Exercise directions →
In the data below, how many lines include the word "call"? Give only the number.

************

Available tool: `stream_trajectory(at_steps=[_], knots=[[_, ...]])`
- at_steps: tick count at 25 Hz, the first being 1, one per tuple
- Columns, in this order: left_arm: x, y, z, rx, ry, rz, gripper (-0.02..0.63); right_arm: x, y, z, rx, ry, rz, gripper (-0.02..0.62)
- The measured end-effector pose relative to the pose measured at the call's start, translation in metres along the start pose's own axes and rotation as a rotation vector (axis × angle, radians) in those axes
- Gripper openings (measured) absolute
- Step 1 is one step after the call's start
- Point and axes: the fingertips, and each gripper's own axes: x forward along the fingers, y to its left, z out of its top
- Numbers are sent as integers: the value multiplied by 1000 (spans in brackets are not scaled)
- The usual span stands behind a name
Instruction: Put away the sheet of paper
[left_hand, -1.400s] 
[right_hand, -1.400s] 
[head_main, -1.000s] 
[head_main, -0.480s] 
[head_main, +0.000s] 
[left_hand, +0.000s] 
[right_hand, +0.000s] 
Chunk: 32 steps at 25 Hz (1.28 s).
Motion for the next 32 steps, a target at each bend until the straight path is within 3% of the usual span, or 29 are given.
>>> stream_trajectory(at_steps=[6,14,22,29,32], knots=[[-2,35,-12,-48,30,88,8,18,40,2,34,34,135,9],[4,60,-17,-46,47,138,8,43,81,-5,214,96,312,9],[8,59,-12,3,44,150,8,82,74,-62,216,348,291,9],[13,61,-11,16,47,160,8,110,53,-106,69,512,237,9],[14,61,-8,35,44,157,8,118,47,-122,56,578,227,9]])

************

Problem solution →
2